» REQUIRED WORK
In the records below, find the line holding "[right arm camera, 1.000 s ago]" and the line holding "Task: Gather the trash". Set down both, with every line between them, exactly.

» RECORD EXCERPTS
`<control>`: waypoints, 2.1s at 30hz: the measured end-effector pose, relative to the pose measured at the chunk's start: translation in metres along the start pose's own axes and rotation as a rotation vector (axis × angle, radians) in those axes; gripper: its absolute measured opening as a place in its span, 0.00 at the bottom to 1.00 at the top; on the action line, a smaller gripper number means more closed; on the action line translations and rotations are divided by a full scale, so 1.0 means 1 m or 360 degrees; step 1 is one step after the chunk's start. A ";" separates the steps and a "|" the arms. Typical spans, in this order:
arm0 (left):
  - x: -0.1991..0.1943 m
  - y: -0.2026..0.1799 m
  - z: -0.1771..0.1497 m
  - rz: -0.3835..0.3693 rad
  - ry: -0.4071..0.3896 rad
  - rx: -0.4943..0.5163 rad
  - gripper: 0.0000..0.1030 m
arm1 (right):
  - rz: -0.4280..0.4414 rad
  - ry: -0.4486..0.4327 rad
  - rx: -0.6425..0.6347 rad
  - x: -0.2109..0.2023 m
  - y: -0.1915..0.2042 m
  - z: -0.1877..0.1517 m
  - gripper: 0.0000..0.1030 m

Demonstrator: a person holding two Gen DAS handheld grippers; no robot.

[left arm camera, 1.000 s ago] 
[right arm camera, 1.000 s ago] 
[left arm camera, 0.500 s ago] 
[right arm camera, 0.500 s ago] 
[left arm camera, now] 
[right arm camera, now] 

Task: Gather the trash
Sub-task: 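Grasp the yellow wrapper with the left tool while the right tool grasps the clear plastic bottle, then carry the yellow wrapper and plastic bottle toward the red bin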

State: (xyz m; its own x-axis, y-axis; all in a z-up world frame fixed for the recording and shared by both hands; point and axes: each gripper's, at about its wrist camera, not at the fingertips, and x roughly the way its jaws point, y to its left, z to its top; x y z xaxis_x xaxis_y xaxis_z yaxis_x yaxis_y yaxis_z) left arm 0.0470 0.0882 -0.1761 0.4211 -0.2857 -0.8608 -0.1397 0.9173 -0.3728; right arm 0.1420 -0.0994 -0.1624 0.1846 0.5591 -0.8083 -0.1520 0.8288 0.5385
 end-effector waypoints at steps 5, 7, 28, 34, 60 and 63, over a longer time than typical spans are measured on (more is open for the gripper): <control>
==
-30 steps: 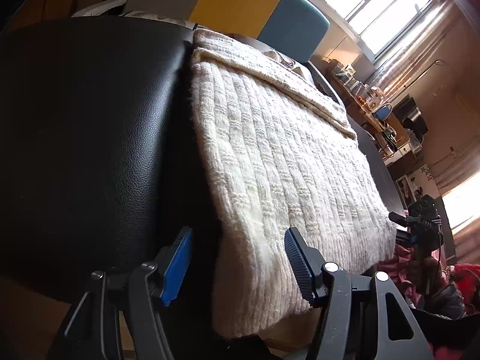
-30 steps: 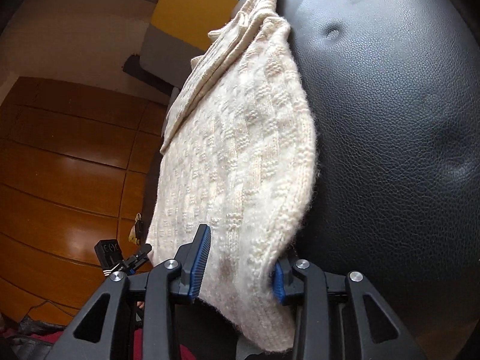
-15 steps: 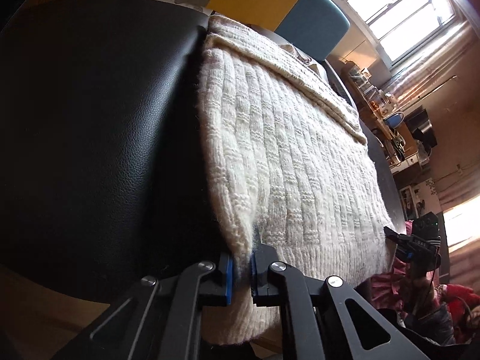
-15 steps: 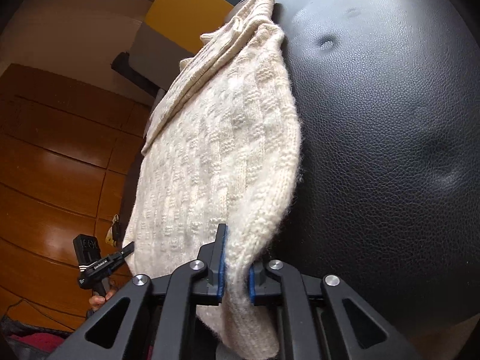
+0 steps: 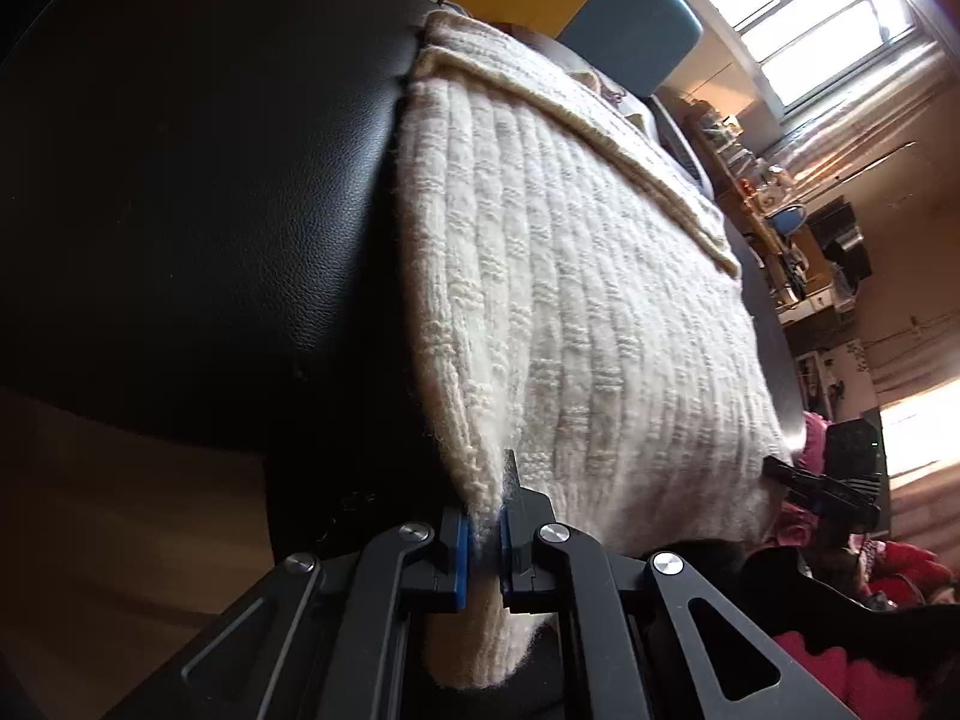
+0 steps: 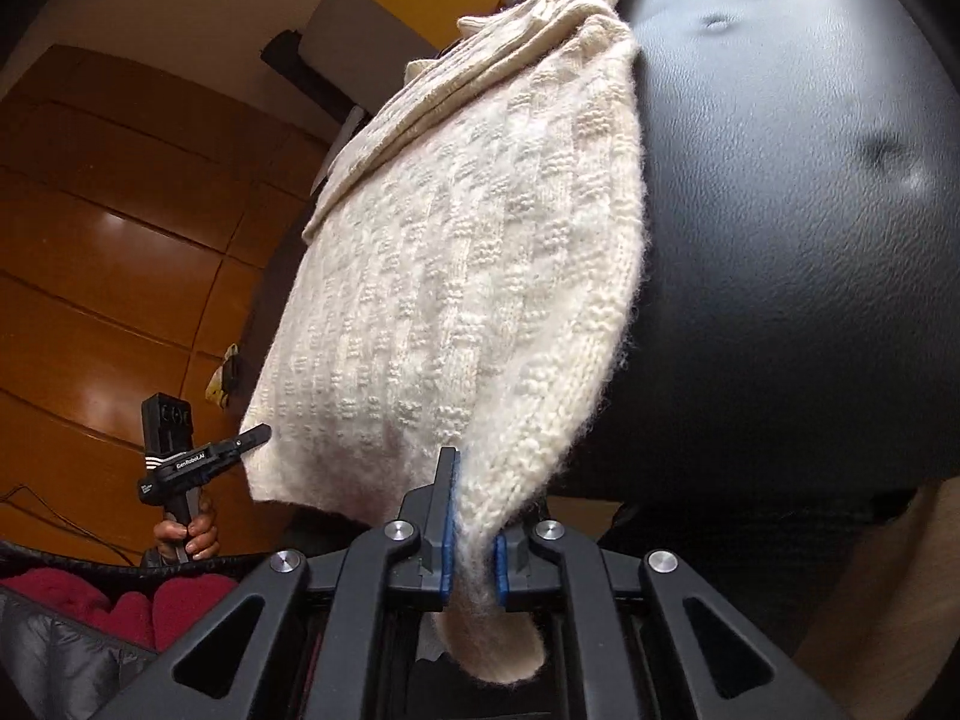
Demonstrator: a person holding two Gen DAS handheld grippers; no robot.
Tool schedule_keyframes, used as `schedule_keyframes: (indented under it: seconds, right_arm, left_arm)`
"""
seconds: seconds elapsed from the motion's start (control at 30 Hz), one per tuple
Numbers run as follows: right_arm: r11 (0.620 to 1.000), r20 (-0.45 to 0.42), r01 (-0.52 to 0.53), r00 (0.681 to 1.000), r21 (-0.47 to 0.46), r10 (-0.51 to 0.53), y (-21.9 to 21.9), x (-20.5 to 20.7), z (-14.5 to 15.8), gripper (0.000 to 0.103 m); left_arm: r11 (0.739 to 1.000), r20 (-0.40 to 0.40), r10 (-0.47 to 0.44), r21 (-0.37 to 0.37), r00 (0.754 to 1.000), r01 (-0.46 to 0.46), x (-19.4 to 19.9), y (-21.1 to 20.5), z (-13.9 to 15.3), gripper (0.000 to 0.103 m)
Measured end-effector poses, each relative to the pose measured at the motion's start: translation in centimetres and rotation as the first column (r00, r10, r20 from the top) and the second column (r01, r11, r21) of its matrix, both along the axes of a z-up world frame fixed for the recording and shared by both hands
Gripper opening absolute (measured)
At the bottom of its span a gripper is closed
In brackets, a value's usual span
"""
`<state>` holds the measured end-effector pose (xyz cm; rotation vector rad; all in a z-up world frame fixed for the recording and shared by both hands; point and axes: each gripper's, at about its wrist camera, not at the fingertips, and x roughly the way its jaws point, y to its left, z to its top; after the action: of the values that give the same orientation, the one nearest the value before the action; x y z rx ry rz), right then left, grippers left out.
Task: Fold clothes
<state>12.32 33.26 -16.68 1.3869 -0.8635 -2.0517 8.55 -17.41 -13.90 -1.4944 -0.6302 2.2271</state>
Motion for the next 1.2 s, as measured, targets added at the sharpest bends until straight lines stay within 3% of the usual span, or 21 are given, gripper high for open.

» EXERCISE OUTPUT
[right arm camera, 1.000 s ago] 
[left arm camera, 0.500 s ago] 
[right arm camera, 0.500 s ago] 
[left arm camera, now] 
[right arm camera, now] 

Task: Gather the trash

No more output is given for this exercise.